Algo semejante le ocurrió a August Sander, el fotógrafo empeñado como un entomólogo en recoger los rostros de su época con la mirada de la nueva objetividad –precisa, sin añadidos ni adornos, ni siquiera la sonrisa o la identidad– que tanto le aproximaba a Otto Dix. En 1929, trabajando para su libro El rostro de nuestro tiempo que habría de prologar Alfred Döblin, August Sander se topó con su modelo en una emisora de radio de Colonia. Era una joven locutora aun más andrógina y con un corte de pelo corto semejante al de Sylvia Von Harden, cuyo vestido, negro y también ajustado, adornado con unas flores, quizás perdía en brillantez en comparación con el diseño más vanguardista del que viste la periodista retratada por Otto Dix. Sin embargo, su rostro, al igual que su mirada, era aun más equívoco e inquietante, como la Alemania a la que el escritor Christopher Isherwood acababa de llegar con su amante el poeta Wystan H. Auden  y que Sebastián Haffner no tardaría en dejar en dirección al exilio.

Ambos retratos, el pictórico y el fotográfico, resumen el ethosde la modernidad de Weimar, un espíritu que está en el rostro andrógino y extraño de las dos mujeres que fuman con soltura desconocida, en su corte de pelo a lo garçonnière, en la copa de cocktail –una  pieza de cristalería recién creada para las nuevas bebidas– y en la caja de cigarrillos que aparecen sobre el velador, que proclaman su libertad, en los vestidos de las jóvenes captados por la cámara de Sander y los pinceles de Dix. Es el retrato de este artista un prodigio de la nueva figuración, moderna pero llena de claves que remiten a la tradición flamenca y germana, a las ilustraciones de la prensa, al espíritu crítico de la modernidad, a la Nueva Objetividad. La caricatura exacta, sin exageraciones innecesarias, en la forma de recoger las manos y representar el rostro, que acentúa los rasgos más precisos del retrato de Von Harden, no es más que una síntesis de las mujeres que compartían las actividades de la vanguardia alemana, donde destacaban numerosas artistas como Hannah Hoch, las llamadas fotógrafas de Weimar como Ilse Bing, Germaine Krull o Gertrude Fehr, o la actriz y bailarina, algo enloquecida Anita Berber,  unas mujeres libres y activas en el arte y en sus vidas como exponentes de esos años weimarianos en los que se anticipaba todo, tanto la modernidad más frecuente como el apocalipsis que iban a traer Auschwitz y la bomba atómica.

En 1933, con la llegada de Hitler al poder, Sylvia von Harden, como tantos otros abandonó Alemania, demostrando un instinto que confirmaba que era periodista y que probablemente le salvó la vida.
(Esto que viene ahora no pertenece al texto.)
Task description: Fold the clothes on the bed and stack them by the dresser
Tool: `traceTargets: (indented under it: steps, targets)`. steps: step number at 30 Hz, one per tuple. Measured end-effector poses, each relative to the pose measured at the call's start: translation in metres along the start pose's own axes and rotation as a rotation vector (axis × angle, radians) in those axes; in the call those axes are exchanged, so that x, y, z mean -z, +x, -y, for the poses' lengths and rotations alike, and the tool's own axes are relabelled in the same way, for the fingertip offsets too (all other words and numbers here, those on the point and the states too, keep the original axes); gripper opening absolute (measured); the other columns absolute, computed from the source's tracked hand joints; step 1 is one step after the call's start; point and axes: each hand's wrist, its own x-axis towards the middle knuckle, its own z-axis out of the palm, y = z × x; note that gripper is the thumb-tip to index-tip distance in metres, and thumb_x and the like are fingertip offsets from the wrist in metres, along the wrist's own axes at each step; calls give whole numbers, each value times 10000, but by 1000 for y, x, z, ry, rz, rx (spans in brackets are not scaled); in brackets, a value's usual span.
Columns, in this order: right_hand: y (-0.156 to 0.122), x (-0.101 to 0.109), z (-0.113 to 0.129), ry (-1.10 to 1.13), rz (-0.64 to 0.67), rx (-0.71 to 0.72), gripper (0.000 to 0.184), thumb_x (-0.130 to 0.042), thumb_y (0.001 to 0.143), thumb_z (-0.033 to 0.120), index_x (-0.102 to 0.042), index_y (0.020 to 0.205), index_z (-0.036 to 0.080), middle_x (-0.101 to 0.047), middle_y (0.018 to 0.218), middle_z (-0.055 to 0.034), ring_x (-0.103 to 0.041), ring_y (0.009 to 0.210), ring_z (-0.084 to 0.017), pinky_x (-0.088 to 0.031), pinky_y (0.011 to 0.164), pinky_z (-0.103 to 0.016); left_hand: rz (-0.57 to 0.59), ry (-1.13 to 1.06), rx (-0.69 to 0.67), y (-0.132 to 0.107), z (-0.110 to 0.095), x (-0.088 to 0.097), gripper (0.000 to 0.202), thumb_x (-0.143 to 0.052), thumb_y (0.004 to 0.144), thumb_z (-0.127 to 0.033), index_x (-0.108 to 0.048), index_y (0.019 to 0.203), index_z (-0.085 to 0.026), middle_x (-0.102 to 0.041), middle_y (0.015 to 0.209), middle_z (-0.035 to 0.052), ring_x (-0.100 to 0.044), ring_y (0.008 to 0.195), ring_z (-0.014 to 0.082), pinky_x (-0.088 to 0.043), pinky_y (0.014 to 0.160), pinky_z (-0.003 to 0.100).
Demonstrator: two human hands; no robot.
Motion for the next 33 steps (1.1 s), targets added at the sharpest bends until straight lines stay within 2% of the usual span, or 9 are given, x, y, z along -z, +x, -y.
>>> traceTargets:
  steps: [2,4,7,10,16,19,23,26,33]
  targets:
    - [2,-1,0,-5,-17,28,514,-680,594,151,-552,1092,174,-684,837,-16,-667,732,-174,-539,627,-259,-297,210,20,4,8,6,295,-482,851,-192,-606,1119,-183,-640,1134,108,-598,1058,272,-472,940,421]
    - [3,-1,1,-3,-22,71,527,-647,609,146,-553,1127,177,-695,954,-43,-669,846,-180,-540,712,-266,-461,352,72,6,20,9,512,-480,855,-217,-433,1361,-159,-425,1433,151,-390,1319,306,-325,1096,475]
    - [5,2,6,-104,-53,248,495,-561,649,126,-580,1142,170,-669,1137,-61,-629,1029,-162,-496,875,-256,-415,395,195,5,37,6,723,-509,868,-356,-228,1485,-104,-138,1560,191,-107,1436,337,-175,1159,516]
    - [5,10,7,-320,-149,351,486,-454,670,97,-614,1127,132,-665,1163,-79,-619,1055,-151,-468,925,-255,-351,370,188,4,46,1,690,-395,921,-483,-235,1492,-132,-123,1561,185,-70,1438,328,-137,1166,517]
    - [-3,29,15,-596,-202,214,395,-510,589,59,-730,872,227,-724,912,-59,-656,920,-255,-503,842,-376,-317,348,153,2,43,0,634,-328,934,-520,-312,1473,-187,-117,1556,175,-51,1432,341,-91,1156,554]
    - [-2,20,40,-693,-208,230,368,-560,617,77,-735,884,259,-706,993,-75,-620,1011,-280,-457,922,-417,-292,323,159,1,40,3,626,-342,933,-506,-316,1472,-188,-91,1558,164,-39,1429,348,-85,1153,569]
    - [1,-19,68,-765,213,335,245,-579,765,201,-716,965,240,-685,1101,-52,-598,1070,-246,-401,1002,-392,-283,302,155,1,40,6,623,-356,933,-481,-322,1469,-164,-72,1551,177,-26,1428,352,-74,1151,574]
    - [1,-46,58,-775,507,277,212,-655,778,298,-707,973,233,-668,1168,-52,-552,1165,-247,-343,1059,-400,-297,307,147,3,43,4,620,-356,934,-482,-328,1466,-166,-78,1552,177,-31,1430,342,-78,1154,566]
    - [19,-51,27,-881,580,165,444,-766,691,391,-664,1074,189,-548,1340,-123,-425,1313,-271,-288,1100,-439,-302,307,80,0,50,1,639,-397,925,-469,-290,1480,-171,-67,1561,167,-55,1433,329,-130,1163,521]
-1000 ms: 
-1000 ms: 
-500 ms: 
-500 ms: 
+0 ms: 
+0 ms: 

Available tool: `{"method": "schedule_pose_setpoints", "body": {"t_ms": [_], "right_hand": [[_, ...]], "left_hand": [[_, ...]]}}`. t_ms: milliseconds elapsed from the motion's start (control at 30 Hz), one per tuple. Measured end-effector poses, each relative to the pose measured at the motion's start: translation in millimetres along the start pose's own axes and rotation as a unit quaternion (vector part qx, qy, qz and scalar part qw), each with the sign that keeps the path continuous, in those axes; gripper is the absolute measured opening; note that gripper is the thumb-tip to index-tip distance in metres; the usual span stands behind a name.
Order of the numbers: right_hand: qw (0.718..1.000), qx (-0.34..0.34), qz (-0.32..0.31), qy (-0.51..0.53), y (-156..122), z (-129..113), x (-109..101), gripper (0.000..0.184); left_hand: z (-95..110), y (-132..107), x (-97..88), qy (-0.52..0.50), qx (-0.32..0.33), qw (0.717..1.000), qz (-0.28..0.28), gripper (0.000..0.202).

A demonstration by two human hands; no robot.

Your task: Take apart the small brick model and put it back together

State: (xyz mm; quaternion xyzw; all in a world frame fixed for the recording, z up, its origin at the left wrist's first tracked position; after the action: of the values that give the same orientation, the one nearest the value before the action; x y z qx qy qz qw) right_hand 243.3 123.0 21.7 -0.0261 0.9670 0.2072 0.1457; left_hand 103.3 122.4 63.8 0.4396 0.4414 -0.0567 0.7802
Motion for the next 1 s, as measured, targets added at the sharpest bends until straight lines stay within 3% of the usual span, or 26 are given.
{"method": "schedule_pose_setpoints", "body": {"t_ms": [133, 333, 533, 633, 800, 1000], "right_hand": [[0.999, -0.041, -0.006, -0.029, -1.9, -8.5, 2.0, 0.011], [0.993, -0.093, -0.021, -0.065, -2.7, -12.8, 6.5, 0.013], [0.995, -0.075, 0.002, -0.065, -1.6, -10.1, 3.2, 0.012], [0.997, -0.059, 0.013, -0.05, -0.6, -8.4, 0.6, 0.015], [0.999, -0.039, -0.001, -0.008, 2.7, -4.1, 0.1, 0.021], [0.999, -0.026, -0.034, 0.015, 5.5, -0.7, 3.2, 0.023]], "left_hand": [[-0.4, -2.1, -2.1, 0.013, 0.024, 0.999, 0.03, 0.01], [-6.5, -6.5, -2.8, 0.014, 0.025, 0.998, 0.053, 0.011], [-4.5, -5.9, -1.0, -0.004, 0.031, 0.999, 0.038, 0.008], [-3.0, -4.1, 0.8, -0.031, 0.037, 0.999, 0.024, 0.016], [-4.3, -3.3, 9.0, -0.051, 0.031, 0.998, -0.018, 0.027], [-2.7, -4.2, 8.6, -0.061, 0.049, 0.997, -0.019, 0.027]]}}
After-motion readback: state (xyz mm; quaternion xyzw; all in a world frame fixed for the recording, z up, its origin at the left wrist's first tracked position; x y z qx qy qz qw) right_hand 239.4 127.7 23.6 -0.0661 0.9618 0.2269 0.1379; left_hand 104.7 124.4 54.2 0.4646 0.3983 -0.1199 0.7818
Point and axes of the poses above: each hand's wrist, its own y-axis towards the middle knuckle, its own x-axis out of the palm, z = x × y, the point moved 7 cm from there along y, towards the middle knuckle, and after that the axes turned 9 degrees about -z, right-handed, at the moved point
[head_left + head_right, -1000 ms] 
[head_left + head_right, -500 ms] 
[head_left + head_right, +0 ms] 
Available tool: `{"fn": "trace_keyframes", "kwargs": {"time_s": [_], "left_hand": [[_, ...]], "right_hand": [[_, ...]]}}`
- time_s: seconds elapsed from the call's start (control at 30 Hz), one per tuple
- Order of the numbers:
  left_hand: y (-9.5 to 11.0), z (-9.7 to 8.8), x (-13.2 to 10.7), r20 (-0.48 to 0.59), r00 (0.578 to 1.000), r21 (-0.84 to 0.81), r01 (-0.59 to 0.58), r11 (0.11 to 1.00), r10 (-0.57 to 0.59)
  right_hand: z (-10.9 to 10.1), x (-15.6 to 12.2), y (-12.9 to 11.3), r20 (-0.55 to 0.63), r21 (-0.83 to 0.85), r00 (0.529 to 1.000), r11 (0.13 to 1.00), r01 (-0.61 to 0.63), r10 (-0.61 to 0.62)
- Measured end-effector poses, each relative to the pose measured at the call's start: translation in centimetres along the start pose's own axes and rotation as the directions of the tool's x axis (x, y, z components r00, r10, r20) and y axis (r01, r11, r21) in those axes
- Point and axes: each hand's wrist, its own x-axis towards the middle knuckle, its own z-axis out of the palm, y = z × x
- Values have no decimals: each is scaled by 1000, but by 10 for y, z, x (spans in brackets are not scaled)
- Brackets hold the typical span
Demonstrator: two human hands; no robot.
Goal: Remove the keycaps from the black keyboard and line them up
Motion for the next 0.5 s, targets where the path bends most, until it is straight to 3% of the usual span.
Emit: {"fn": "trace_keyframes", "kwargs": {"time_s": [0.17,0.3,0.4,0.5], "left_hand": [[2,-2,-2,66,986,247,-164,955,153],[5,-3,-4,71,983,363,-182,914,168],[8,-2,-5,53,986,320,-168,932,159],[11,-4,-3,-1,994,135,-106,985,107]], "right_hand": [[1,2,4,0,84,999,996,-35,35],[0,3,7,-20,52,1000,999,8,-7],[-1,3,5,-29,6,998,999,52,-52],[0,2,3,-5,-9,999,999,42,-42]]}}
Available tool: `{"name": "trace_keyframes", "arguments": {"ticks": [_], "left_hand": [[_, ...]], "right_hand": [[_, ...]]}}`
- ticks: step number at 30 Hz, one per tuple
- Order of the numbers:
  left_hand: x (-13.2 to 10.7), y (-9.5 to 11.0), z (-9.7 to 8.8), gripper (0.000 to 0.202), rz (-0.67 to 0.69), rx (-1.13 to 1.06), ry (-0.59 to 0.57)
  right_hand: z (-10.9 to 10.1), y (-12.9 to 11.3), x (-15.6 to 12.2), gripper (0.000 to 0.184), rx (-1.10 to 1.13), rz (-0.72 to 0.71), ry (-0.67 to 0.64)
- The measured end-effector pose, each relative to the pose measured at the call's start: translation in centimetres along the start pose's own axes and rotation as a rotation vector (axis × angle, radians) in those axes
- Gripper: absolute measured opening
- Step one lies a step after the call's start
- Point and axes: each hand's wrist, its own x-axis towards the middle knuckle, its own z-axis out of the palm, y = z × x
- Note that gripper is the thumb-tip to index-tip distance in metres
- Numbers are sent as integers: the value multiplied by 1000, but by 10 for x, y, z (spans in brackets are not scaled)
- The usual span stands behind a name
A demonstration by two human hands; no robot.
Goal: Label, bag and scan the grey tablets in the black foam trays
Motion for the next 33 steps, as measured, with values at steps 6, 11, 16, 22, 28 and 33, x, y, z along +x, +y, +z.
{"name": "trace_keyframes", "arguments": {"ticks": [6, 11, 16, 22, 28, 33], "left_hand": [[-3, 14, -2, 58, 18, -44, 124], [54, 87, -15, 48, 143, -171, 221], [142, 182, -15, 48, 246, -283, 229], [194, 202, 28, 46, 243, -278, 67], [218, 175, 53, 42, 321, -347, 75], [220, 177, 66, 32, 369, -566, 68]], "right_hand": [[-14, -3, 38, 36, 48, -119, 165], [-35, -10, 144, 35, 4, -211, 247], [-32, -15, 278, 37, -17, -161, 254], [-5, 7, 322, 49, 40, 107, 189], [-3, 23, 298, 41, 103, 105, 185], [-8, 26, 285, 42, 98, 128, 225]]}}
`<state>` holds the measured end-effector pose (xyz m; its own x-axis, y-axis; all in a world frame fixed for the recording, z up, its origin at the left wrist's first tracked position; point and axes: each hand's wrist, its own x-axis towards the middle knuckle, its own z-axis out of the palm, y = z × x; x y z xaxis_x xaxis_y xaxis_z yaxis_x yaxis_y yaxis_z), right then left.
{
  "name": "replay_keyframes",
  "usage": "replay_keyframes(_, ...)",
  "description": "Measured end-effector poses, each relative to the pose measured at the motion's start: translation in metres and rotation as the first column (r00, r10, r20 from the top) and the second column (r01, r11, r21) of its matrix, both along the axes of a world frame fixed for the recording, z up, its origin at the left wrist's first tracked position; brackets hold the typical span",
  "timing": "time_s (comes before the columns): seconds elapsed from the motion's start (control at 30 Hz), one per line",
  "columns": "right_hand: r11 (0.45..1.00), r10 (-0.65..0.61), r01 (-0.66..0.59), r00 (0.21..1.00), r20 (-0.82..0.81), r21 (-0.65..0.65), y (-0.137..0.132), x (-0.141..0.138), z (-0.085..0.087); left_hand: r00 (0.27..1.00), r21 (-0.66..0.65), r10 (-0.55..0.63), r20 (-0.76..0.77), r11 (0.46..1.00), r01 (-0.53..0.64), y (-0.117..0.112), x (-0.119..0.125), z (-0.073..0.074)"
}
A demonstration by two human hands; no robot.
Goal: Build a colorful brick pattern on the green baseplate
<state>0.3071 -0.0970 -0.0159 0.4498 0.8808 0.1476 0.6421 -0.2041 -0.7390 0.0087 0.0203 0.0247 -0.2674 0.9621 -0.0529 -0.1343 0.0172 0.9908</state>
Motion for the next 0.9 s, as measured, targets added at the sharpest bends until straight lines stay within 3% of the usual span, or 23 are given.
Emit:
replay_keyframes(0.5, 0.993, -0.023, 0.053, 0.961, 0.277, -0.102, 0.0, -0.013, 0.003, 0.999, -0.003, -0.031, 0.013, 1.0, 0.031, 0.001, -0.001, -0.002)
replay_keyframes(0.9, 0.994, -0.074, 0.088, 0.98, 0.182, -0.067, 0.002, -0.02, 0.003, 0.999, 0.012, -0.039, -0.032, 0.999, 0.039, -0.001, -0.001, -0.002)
En cambio, no sabemos lo que le sucedió a la audaz y moderna locutora de la Westdeutscher Rundfunk de Colonia cuyo retrato incluyó August Sander en el capítulo correspondiente de su obra dedicado a las mujeres. Cabe pensar lo peor pues se encontró con muchas cosas a las que sobrevivir: al nazismo, a la guerra, a los continuos bombardeos aliados       -americanos por el día, británicos por la noche- o a una dura postguerra de dificultades, privaciones y enfermedades. Sea como fuere, como la cultura de Weimar que evocan tanto las modelos como los artistas y las obras creadas, ambas siempre estarán cruzando por el semáforo de la Potsdamer Platz convertidas en el símbolo de una época tan intensa como interesante.